Chinese economy has grown at the fastest pace this year from July to September quarter fuelled by investment. However, the outlook does not seem to be very promising for the future, says a report from Reuters citing analysts.
China plans consumption led growth
China witnessed a 7.8 percent growth in its economy for the third quarter, which was according to the expectations of National Bureau of Statistics. For China, investment has been the core factor in the rise and has contributed to nearly half of the growth. However, policymakers wish consumption to play a greater part in the growth of the economy, which will bring in stability in the longer term.
China is looking forward to infuse consumption oriented growth in its economy though the country experience double digit growths backed by exports and investment for over three decades.
This indicates that the economy has seen a decline in its pace as against previous years and is further marred by the weak global demand. For the first nine months, China surged 7.7 percent, which was above the government target of 7.5 percent. The growth rate has outperformed the major economies but was the worst for China in past 23 years.
China according to the data is still no were near to become consumption dominated economy. Consumption contributed around 46 percent of growth, for the first nine months, which was less than 56 percent share of investment, while the share of exports dropped by 1.7 percent.
Exports down, investment up
According to the analysts, growth in the October to December quarter may drop. The world’s second-largest economy experienced a decline in last eight quarters out of 10. It is likely that exports will soften, and policymakers will bring in credit expansion after inflation reached seven months high.
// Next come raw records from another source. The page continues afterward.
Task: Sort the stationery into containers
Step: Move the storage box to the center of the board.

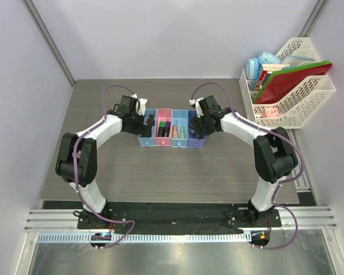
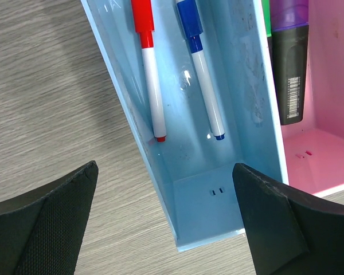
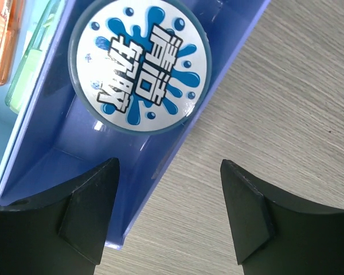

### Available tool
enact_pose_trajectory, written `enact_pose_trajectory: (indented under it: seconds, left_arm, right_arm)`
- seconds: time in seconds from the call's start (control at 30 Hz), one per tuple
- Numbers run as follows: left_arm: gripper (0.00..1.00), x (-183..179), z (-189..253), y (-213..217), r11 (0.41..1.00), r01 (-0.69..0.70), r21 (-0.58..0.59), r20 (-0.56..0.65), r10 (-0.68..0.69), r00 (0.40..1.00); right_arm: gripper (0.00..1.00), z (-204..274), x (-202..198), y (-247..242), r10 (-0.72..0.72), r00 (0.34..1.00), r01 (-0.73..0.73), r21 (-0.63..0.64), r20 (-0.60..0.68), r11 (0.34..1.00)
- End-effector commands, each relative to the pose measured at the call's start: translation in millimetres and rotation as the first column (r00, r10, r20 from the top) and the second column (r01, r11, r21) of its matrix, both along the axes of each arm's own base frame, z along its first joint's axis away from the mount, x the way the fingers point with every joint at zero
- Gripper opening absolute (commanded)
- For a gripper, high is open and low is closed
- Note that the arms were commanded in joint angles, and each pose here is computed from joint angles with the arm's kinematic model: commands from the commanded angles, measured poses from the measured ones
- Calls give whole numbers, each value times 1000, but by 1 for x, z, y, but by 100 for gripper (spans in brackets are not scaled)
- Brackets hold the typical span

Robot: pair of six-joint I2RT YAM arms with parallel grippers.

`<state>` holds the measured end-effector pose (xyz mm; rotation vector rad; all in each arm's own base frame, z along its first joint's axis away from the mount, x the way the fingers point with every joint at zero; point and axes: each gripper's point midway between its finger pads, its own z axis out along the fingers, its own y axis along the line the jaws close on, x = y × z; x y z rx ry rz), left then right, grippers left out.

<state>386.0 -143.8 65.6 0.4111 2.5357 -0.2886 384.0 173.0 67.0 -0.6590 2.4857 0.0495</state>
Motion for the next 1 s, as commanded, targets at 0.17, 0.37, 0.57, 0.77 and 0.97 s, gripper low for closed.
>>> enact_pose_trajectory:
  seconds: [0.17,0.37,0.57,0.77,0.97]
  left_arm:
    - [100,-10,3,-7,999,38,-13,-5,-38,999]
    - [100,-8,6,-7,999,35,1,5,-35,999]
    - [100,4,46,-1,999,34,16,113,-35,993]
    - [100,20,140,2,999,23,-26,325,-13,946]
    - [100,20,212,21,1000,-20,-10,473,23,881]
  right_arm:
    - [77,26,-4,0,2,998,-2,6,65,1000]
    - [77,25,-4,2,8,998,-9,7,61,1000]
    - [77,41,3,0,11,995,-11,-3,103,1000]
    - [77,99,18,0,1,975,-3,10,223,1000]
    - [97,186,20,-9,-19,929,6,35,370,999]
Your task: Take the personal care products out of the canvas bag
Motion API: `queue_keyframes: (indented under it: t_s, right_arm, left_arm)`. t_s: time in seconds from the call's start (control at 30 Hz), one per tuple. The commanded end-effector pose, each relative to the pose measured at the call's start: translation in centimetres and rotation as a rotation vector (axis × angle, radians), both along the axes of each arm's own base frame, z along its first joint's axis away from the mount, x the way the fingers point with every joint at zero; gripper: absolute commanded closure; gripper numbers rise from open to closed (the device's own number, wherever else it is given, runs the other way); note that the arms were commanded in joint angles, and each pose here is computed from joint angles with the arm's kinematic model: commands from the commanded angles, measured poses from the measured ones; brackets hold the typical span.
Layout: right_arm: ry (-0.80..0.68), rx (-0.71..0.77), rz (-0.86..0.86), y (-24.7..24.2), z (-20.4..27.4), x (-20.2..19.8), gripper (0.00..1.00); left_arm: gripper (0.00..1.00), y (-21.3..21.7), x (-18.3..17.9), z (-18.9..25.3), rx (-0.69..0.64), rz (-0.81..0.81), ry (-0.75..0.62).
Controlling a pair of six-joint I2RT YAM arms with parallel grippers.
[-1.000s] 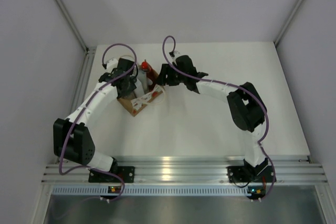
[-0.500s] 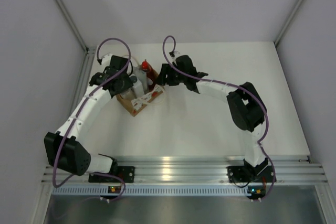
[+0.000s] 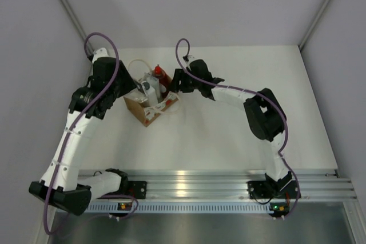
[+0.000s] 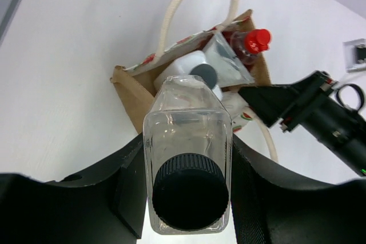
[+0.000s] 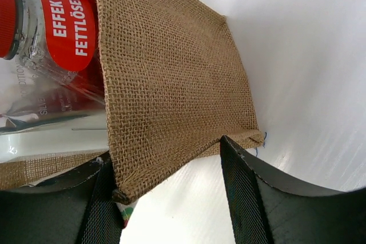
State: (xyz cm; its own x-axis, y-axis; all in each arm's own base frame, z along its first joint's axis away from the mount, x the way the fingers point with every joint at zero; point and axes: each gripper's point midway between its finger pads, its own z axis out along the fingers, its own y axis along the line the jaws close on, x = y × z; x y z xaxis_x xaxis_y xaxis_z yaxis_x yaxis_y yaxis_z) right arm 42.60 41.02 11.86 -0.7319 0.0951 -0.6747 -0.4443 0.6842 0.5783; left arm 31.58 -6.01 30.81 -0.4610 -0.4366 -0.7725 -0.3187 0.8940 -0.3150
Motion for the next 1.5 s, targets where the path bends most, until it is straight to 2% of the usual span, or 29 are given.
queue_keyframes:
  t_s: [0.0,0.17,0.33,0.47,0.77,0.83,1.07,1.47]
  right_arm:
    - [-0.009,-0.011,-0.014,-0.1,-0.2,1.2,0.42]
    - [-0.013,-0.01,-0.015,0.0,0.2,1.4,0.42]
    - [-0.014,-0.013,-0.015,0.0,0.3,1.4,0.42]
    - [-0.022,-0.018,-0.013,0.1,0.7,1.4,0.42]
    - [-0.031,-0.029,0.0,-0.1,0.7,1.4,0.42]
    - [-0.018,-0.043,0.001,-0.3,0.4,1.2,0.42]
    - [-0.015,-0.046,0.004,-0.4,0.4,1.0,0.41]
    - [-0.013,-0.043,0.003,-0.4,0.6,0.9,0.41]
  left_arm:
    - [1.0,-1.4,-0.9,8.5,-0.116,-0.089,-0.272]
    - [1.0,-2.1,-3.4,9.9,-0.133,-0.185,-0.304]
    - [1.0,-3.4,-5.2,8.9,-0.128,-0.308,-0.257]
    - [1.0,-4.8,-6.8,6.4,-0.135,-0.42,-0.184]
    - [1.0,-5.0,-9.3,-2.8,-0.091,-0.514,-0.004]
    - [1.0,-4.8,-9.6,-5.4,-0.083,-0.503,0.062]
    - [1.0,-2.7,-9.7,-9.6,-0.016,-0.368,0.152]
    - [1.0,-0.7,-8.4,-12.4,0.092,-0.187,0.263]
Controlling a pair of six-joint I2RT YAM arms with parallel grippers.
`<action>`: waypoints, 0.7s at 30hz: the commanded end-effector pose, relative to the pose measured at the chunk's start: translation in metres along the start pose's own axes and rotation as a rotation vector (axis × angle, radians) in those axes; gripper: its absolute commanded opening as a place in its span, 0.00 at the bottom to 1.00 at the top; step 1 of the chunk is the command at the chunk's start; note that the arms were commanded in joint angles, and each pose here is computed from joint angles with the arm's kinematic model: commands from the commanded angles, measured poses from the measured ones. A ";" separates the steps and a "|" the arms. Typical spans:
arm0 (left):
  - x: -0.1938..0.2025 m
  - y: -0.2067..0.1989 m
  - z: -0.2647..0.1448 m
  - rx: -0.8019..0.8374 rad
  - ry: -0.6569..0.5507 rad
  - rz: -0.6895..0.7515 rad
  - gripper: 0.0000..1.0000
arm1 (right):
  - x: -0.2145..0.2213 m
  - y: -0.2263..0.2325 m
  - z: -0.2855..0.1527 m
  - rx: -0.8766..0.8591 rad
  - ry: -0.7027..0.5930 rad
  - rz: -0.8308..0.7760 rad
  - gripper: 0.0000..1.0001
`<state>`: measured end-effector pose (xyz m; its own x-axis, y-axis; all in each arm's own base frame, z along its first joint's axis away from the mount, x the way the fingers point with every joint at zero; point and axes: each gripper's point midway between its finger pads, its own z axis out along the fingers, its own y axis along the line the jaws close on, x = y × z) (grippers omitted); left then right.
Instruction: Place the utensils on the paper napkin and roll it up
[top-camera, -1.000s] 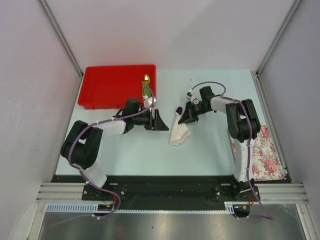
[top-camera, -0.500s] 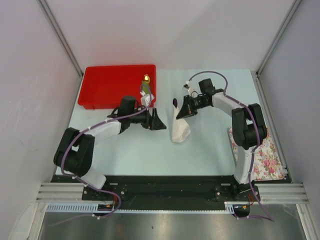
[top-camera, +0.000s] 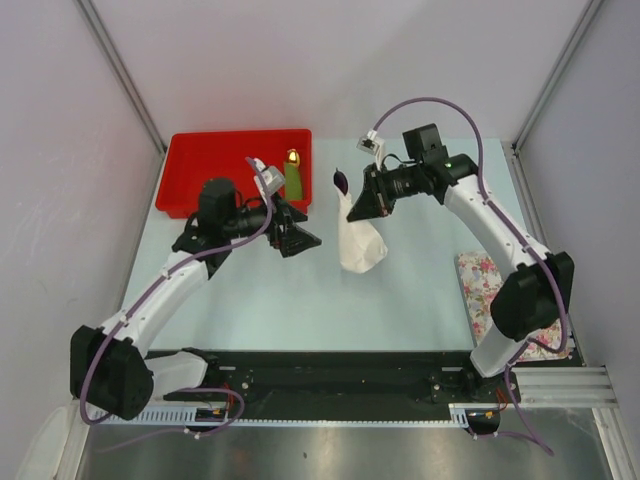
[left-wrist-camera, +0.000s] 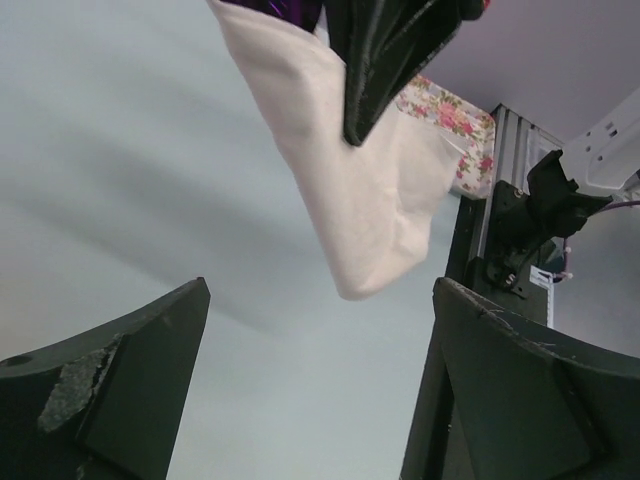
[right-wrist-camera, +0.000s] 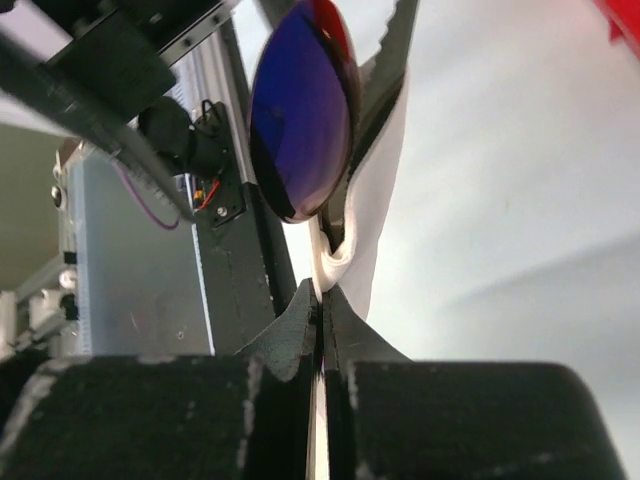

Exports declined in September after the slowdown in demand from the emerging economies due to which economy suffered a setback, and the government thinks that it will continue.
There was an increasing investment in the property sector although the prices were high and certain measures are taken to bring down the prices. Real estate sector accounted to 15.8 percent of economic activity in the first nine months, which is an increase over 14.8 percent in the first half of the year.